How to remove comments from text file - windows

My text file contains one line comments that all being with "// ". Two forward slashes and a space. These may either take up the whole line or just the last part of a line. Each comment does not extend beyond the line that it's on. So no /* */ type comments crossing multiple lines.
In simple terms, all comments start with "//space" anywhere on the line. Anything starting with "//space" should be removed and trailing spaces on that line should also be removed. Leading spaces should stay. Any blank lines should be removed.
Sample file:
// This is a comment
x = 1 // This is also a comment after the double slash
x = 2
x = 3 // The above is a blank line
// Comment on this record but nothing precedes it, so should be deleted.

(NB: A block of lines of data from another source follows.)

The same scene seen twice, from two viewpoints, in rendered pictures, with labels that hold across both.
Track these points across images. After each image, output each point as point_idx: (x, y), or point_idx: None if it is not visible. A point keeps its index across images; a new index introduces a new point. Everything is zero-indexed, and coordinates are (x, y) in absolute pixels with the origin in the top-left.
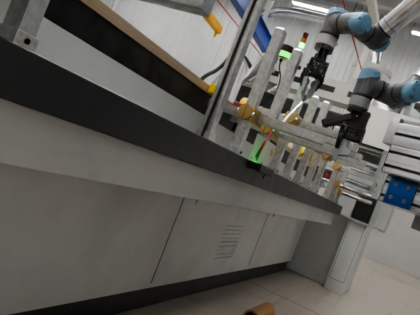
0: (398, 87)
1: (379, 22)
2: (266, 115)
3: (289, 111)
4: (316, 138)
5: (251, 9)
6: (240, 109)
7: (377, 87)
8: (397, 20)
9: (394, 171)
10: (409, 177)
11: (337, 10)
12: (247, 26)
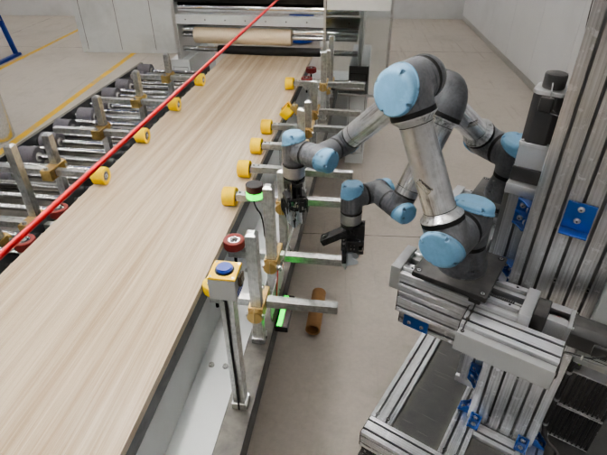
0: (386, 207)
1: (344, 137)
2: (255, 201)
3: (278, 205)
4: (330, 311)
5: (228, 315)
6: (249, 318)
7: (364, 202)
8: (365, 138)
9: (406, 312)
10: (422, 320)
11: (294, 142)
12: (232, 327)
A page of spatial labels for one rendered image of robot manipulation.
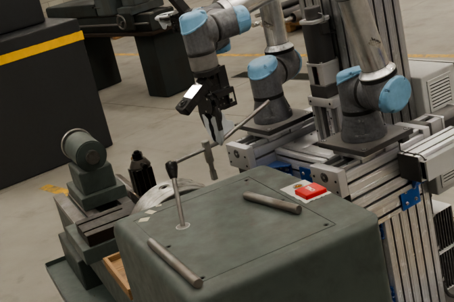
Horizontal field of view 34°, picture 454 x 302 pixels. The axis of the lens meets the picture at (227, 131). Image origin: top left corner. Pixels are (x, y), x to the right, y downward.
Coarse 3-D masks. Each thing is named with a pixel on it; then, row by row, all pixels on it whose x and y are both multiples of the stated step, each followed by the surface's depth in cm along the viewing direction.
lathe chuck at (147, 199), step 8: (160, 184) 224; (168, 184) 222; (184, 184) 220; (192, 184) 221; (200, 184) 224; (152, 192) 222; (160, 192) 219; (144, 200) 221; (152, 200) 217; (136, 208) 221; (144, 208) 217
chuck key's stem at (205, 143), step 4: (204, 140) 203; (208, 140) 202; (204, 144) 202; (208, 144) 202; (208, 148) 202; (204, 152) 203; (208, 152) 202; (208, 156) 203; (212, 156) 203; (208, 160) 203; (212, 160) 203; (208, 164) 204; (212, 164) 204; (212, 168) 204; (212, 172) 204; (216, 172) 205; (212, 176) 205; (216, 176) 205
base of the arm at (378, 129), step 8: (344, 112) 243; (360, 112) 239; (368, 112) 240; (376, 112) 242; (344, 120) 244; (352, 120) 241; (360, 120) 240; (368, 120) 240; (376, 120) 241; (344, 128) 244; (352, 128) 241; (360, 128) 241; (368, 128) 240; (376, 128) 240; (384, 128) 243; (344, 136) 244; (352, 136) 242; (360, 136) 240; (368, 136) 240; (376, 136) 240
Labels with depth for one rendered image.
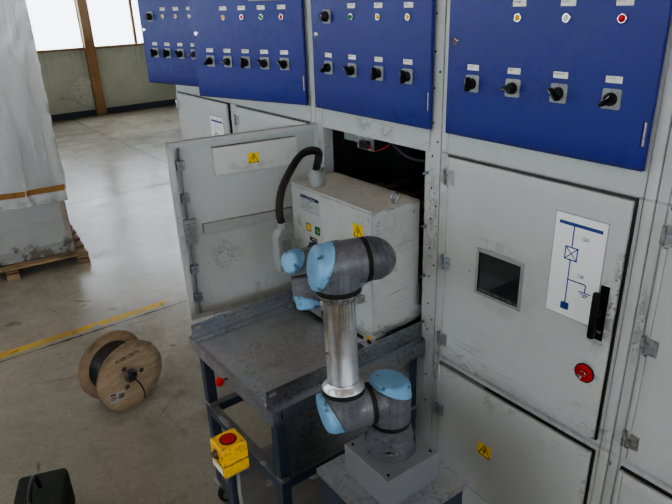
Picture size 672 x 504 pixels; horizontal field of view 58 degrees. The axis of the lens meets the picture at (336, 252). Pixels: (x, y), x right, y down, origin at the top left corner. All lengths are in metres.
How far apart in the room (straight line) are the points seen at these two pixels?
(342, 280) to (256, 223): 1.10
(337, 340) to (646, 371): 0.80
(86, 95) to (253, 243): 10.85
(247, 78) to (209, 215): 0.64
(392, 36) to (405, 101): 0.21
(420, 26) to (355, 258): 0.84
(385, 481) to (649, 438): 0.71
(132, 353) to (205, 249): 1.12
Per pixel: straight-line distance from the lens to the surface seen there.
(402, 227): 2.12
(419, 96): 2.01
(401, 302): 2.24
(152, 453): 3.27
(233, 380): 2.17
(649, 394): 1.80
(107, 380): 3.43
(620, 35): 1.60
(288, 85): 2.57
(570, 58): 1.67
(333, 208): 2.17
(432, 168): 2.05
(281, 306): 2.57
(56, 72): 13.07
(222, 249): 2.52
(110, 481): 3.19
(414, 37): 2.01
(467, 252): 1.99
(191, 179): 2.40
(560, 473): 2.12
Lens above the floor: 2.06
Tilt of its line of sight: 23 degrees down
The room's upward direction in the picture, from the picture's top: 2 degrees counter-clockwise
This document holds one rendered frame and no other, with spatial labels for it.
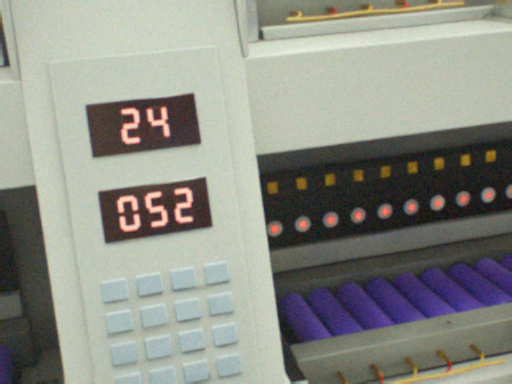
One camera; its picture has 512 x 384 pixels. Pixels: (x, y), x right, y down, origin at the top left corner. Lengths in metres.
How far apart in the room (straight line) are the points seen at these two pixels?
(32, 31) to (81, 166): 0.06
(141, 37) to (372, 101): 0.11
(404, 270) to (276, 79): 0.23
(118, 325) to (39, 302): 0.21
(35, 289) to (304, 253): 0.18
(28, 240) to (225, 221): 0.23
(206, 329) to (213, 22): 0.13
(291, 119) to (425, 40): 0.07
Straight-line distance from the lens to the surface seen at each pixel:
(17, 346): 0.49
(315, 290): 0.50
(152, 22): 0.33
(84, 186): 0.31
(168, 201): 0.31
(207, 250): 0.32
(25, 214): 0.52
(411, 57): 0.36
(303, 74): 0.34
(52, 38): 0.32
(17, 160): 0.33
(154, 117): 0.31
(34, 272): 0.52
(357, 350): 0.42
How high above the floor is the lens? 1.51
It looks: 3 degrees down
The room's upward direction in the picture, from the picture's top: 8 degrees counter-clockwise
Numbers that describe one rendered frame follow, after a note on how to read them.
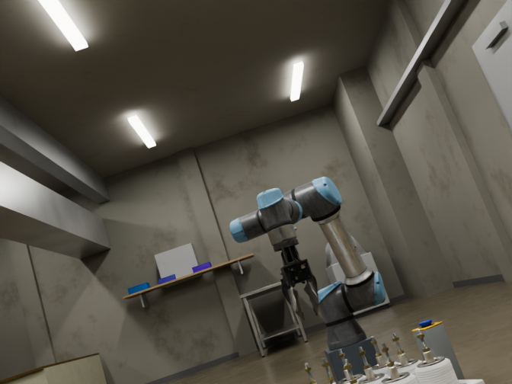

y = 4 // A line with leading spaces that should be kept.
z = "//path"; // The first double slashes are not a comment since the space is missing after the "//"
// Last comment line.
Result file (no trailing spaces, but keep leading spaces.:
x = 1
x = 2
x = 3
y = 4
z = "//path";
I can remove the blank lines using gc file.txt | Where-Object { $_ -ne ''} > result.txt. However I'm having trouble with reading just the beginning part of a line up to the "//" comment part.
I also tried findstr but haven't found how to read each line up to the "//" and then trim spaces out.
I could write a script program to loop throught the file and do this, but it seems like there should be a way to accomplish it using a simple one or two line powershell or bat file command.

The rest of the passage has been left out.